Lo que empezó en 2010 como una prometedora democratización —los militares sorprendieron al mundo al dar paso a un Gobierno civil con Aung San Suu Kyi y abrir así el último gran mercado de la región— se ha visto sacudido por la brutal ofensiva militar y la huida masiva. Estados Unidos impuso sanciones a algunos generales. La Comisión Europea ha criticado las graves y sistemáticas violaciones de derechos humanos y ha propuesto sanciones a jefes del Ejército. Las potencias occidentales mantienen un frágil equilibrio porque temen que, si son demasiado duras con las autoridades birmanas, les darán la espalda para echarse en brazos de China, fiel aliada en la dictadura y ahora en la apertura económica.
La especialista De la Cour explica que los perpetradores “a veces lanzan matanzas de prueba para testar la respuesta de la población, porque necesitan la complicidad de los locales o que participen, como vimos en Alemania, Ruanda y Bosnia”. Afirma que “las matanzas de octubre de 2016 fueron un test, no hubo respuesta de la comunidad internacional. El jefe de las Fuerzas Armadas fue recibido poco después en Alemania y Austria”.
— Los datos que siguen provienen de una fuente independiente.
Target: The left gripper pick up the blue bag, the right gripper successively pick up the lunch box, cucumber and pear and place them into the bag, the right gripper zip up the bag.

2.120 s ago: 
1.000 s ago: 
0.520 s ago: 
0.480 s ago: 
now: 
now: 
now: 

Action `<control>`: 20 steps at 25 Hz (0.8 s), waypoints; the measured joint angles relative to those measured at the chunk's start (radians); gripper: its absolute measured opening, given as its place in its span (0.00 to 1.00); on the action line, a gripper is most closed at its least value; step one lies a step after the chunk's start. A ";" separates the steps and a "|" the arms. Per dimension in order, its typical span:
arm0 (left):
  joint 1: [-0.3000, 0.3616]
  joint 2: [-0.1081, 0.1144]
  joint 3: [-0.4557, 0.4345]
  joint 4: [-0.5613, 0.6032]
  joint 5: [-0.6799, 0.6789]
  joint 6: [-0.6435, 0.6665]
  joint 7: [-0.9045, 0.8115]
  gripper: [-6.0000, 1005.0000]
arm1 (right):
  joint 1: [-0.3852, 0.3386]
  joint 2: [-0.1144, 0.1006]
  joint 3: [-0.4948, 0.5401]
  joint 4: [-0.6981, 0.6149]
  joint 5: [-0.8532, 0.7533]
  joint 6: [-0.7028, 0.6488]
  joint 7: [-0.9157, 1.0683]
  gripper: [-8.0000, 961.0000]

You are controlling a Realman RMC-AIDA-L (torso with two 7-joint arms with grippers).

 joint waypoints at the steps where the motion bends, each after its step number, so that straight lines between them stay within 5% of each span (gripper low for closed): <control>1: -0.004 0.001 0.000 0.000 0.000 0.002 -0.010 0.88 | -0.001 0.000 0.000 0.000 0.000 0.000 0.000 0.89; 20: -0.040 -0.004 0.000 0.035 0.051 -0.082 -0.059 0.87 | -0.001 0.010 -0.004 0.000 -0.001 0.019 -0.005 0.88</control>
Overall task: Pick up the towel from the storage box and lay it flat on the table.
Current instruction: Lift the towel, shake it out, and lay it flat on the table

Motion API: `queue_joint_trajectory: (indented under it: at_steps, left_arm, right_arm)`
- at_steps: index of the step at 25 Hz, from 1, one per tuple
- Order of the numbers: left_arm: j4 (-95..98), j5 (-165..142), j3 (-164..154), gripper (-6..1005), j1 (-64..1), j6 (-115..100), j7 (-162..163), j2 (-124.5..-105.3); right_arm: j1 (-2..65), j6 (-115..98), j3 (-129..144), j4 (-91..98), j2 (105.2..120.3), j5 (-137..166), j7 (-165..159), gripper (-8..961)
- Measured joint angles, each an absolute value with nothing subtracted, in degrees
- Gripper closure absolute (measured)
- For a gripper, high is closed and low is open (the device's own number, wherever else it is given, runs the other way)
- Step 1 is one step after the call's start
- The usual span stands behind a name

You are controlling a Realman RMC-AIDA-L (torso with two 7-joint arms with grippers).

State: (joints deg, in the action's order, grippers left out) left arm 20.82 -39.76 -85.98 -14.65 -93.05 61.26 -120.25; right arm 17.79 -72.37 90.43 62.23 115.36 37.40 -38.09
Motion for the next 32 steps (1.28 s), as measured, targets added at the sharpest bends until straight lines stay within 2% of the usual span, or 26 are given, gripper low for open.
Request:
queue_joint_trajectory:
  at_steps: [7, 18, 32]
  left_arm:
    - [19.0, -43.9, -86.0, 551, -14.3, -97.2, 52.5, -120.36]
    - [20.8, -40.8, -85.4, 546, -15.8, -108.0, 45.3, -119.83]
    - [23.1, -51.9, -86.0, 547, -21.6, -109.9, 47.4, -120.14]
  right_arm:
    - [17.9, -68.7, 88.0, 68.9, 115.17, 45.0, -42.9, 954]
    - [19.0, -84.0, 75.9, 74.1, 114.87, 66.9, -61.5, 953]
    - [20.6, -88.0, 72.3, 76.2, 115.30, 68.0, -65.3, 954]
Solo el Consejo de Seguridad de la ONU podría llevar a Myanmar ante la Corte Penal Internacional, a la que no pertenece, pero el veto chino es casi seguro. En opinión de la investigadora de la ISCI, “los mecanismos legales son totalmente inadecuados porque no pueden prevenir un genocidio aunque haya señales de alerta”.
“Hasta que no dejen de matar a la gente y violar a las mujeres no podemos volver”, asegura llorosa la joven Reduwna. Si regresa, ni siquiera está claro que encuentre su pueblo. Las imágenes de satélite analizadas por Amnistía Internacional indican que los militares están demoliendo algunas aldeas que habían destruido, construyendo infraestructuras y repoblándolas con birmanos de otras etnias. Como si los rohinyá no hubieran existido nunca.